Mammalian Development

Mammalian Development

oocyte-to-embryo transition, reprogramming, mouse/human embryonic stem cell differentiation

Principal Investigator

Prof Davor Solter & Prof Barbara Knowles

Group Members

Senior Research Fellows: Stuart AVERY, Katie AVERY, LIM Chin Yan
Research Fellows: CHEW Ting Gang, Chanchao LORTHONGPANICH, MESSERSCHMIDT, Daniel
Senior Research Officer: THAM Puay Yoke Doris
Research Officers: Sathish BALU, LING Ka Yi
Asst Laboratory Officer: CHOO Siew Chin
Student: Di DONG (NUS)

Our Research

Unraveling the molecular complexity that underlies plasticity between the embryonic stem cell/differentiated cell state has become one of the major scientific themes of our time. The transcriptome, the signal transduction mechanisms regulating its stability and translation, and chromatin modifications are inter-related mechanisms that control this change of cell fate. In earlier times we investigated cell surface molecules and extracellular matrix changes accompanying embryonic stem cell differentiation. In recent years we have focused on the oocyte-to-embryo transition, gaining knowledge of the transcriptome and molecular processes that govern activation of the embryonic genome. We now propose to reciprocally study these processes in vivo in mouse oocytes and embryos and in vitro in human and mouse embryonic stem cells.

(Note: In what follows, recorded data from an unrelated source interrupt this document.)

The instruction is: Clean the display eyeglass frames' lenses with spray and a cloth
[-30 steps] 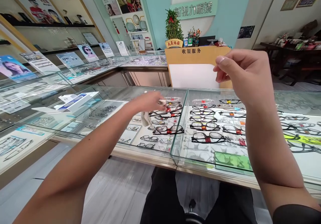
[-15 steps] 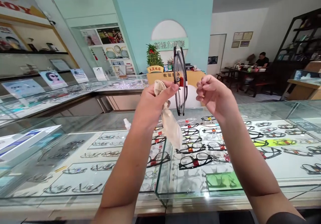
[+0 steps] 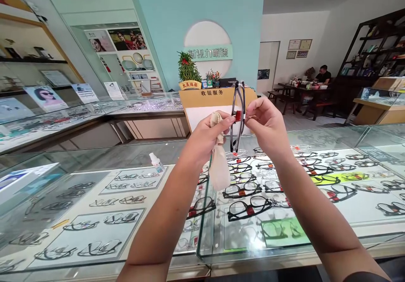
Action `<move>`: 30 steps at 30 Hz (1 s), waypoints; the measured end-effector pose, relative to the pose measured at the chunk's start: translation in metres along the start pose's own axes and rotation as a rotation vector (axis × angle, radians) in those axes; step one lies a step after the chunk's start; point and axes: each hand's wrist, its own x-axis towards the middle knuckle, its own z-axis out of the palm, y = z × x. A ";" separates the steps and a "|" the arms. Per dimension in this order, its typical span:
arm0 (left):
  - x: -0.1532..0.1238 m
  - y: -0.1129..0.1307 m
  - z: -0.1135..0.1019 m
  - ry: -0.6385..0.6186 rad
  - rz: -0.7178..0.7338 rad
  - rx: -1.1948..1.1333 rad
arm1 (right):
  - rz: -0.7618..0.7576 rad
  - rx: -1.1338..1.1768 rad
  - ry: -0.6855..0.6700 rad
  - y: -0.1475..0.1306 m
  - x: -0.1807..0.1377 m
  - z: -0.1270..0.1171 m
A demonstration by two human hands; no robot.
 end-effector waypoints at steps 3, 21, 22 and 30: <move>-0.001 0.001 -0.001 0.002 -0.008 0.004 | -0.032 -0.097 0.047 -0.002 -0.002 0.002; 0.002 0.000 -0.003 0.060 0.070 0.019 | -0.025 -0.162 -0.081 -0.001 -0.001 -0.005; 0.002 0.000 -0.004 0.062 0.070 0.022 | -0.020 -0.167 -0.088 -0.001 -0.001 -0.005; 0.003 0.000 -0.007 0.008 0.090 -0.005 | 0.002 -0.169 -0.121 -0.003 0.000 -0.008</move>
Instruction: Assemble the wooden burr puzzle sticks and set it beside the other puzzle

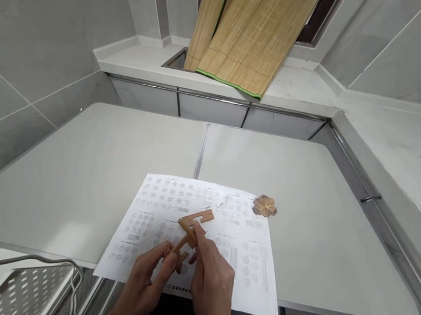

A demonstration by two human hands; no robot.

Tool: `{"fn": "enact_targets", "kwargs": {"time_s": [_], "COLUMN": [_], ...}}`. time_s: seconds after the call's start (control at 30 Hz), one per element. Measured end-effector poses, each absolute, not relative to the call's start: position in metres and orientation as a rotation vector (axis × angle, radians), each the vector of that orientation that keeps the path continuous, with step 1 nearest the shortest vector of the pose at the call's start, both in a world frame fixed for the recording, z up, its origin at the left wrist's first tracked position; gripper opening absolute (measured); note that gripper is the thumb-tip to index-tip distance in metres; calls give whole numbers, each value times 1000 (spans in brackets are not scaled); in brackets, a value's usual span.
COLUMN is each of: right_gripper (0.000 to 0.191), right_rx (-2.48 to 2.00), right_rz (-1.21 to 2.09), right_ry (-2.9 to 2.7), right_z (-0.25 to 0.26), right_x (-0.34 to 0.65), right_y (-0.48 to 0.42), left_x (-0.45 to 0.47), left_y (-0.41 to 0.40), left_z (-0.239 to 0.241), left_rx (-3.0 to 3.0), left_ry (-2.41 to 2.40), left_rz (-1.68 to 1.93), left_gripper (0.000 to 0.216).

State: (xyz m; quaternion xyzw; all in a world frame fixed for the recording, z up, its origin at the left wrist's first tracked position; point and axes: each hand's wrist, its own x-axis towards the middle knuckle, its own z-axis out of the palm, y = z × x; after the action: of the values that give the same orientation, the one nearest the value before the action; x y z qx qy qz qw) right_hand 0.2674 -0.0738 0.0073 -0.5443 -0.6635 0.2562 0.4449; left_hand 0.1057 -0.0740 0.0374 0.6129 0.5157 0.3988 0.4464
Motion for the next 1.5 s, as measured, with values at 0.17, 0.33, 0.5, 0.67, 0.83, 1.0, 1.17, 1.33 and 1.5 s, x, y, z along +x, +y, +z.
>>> {"fn": "enact_targets", "kwargs": {"time_s": [0.17,0.33,0.5,0.67,0.83,1.0,1.17,1.33,1.5], "right_gripper": [51,57,60,63,63,65,64,58,54], "right_rx": [-1265,-1162,-1123,-1096,-1113,-1091,-1110,-1114,-1156], "right_rz": [787,785,843,879,887,796,704,798,854], "right_ry": [-1710,-1817,-1832,-1847,-1861,-1917,-1949,-1874,-1813], "right_z": [6,6,8,14,12,8,8,5,4], "right_x": [276,276,277,282,282,282,282,278,273], "right_y": [-71,-72,-73,-73,-74,-74,-74,-79,-83], "left_x": [104,106,105,102,102,103,104,104,105], "left_y": [-74,-70,-69,-68,-68,-66,-66,-66,-66], "left_z": [36,36,34,31,33,36,39,43,40], "left_rx": [1496,1437,1481,1496,1468,1451,1423,1306,1269], "left_ry": [1240,1213,1211,1155,1149,1172,1218,1246,1272], "left_rz": [862,741,728,697,702,696,674,616,630], "left_gripper": [41,40,36,39,38,36,35,43,44]}}
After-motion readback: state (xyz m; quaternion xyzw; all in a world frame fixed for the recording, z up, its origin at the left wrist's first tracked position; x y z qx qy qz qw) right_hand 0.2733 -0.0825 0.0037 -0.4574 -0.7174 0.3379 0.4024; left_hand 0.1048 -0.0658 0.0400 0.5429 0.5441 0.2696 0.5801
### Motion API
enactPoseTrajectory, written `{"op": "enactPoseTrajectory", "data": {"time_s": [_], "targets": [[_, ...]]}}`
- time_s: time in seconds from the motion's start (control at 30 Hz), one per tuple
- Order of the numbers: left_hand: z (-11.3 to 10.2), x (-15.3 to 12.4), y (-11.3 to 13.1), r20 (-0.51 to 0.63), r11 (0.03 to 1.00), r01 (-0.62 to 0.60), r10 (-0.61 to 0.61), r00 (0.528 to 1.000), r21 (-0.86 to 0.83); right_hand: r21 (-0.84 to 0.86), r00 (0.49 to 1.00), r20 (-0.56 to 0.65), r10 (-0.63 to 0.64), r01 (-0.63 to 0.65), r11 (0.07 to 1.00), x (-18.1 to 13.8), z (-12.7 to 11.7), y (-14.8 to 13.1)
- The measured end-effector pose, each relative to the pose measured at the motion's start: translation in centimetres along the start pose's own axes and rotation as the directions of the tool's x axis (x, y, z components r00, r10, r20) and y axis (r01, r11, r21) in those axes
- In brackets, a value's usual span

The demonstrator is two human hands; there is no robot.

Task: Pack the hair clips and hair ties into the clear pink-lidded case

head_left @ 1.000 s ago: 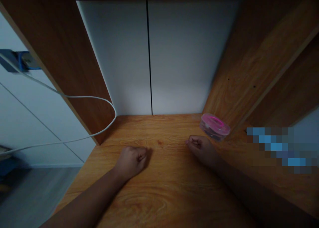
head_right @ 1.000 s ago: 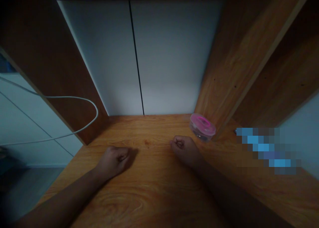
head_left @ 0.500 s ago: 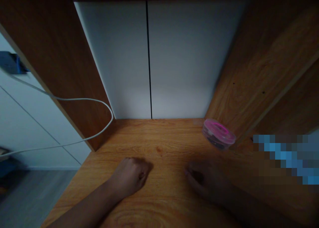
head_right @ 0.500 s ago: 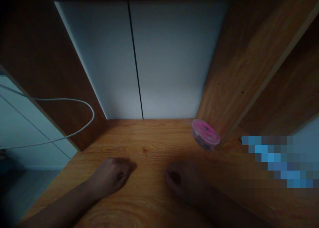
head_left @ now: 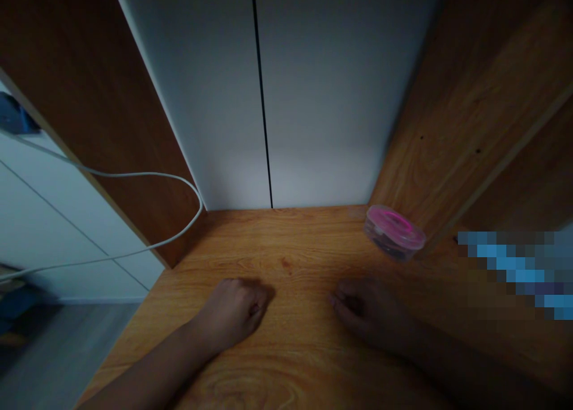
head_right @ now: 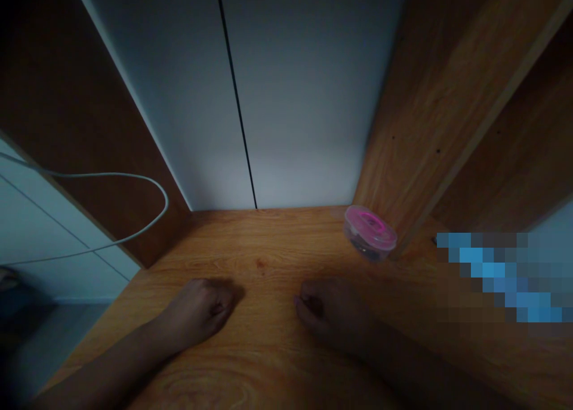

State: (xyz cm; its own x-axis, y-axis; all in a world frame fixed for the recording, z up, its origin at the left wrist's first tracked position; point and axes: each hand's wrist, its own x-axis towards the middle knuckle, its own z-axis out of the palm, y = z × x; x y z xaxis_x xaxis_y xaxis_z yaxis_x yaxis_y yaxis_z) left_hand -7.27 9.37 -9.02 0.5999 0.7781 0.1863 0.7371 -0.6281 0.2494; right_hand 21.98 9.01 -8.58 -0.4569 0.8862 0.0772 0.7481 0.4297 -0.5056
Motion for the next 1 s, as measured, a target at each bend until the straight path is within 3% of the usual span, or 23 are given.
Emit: {"op": "enactPoseTrajectory", "data": {"time_s": [0.37, 0.63, 1.0], "targets": [[0.05, -0.16, -0.27, 0.042, 0.998, 0.034, -0.032, 0.999, -0.056, -0.095, 0.999, 0.049, -0.010, 0.014, 0.995, -0.01, -0.13, -0.73], [0.01, -0.16, -0.24, 0.043, 0.999, 0.047, -0.046, 0.998, -0.025, -0.272, 0.997, 0.064, -0.041, 0.057, 0.961, -0.17, 0.17, -0.64], [0.14, -0.27, -0.41, 0.059, 0.997, 0.063, -0.061, 0.996, -0.034, -0.240, 0.991, 0.096, -0.091, 0.112, 0.964, -0.17, -0.01, -0.76]]}}
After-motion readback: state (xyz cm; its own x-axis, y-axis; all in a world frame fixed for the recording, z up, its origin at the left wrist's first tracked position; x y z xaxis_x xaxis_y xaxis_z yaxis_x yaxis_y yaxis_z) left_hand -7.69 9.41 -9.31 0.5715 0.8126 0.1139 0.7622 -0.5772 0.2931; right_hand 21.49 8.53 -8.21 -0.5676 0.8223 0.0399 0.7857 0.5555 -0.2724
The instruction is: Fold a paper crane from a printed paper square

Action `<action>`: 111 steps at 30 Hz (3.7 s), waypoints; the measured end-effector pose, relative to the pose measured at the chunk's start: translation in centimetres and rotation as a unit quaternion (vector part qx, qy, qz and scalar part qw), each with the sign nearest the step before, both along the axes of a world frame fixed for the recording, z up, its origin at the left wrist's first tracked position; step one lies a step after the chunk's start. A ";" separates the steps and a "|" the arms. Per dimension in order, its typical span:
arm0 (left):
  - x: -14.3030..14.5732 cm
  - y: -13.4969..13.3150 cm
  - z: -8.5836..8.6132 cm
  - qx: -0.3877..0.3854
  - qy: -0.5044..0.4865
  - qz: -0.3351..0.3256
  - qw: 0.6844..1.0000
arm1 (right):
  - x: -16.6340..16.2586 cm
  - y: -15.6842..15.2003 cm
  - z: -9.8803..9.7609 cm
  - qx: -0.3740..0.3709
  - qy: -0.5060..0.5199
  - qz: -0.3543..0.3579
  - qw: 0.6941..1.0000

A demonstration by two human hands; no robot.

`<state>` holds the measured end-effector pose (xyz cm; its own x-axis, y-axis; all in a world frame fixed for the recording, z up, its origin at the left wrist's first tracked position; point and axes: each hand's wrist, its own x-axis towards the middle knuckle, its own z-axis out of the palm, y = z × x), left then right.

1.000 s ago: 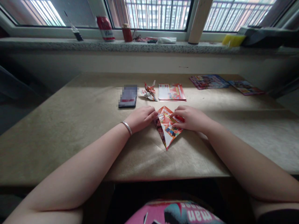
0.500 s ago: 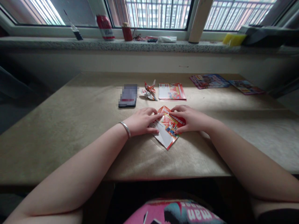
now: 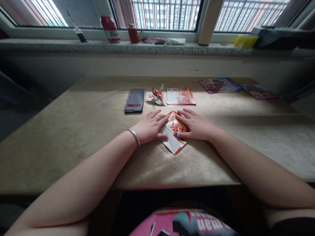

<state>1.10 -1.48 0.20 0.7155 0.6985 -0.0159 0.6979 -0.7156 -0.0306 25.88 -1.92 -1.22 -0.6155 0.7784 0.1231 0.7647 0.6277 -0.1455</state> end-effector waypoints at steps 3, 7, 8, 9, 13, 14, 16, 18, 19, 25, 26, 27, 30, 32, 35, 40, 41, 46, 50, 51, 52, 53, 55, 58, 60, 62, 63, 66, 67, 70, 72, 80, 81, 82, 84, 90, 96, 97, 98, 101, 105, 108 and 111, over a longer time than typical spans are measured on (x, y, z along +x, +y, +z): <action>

The first cleavage plane is specified by topology of the two apposing pronuclei in the ooplasm

There is no transcription during the oocyte to embryo transition. Accordingly, the molecular processes driving the nuclei of the gametes to a functional totipotent stem cell is driven by signal transduction, selective destruction of proteins and RNAs and controlled mRNA translation. Through analysis of the full grown oocyte transcriptome we discovered a new mammalian oocyte-specific eukaryotic translation initiation factor, 4E (Eif4eoo), suggesting a novel regulation of translation in the oocyte and early embryo, an hypothesis which awaits serious functional analysis.

We are also investigating motifs in the 3’-untranslated regions of maternal mRNAs that may serve as binding motifs for miRNAs and proteins that control translation during progression through ovulation, fertilization and genome activation. Detailed analysis of the interaction of these motifs with their RNA and protein recognition molecules is another planned area of research.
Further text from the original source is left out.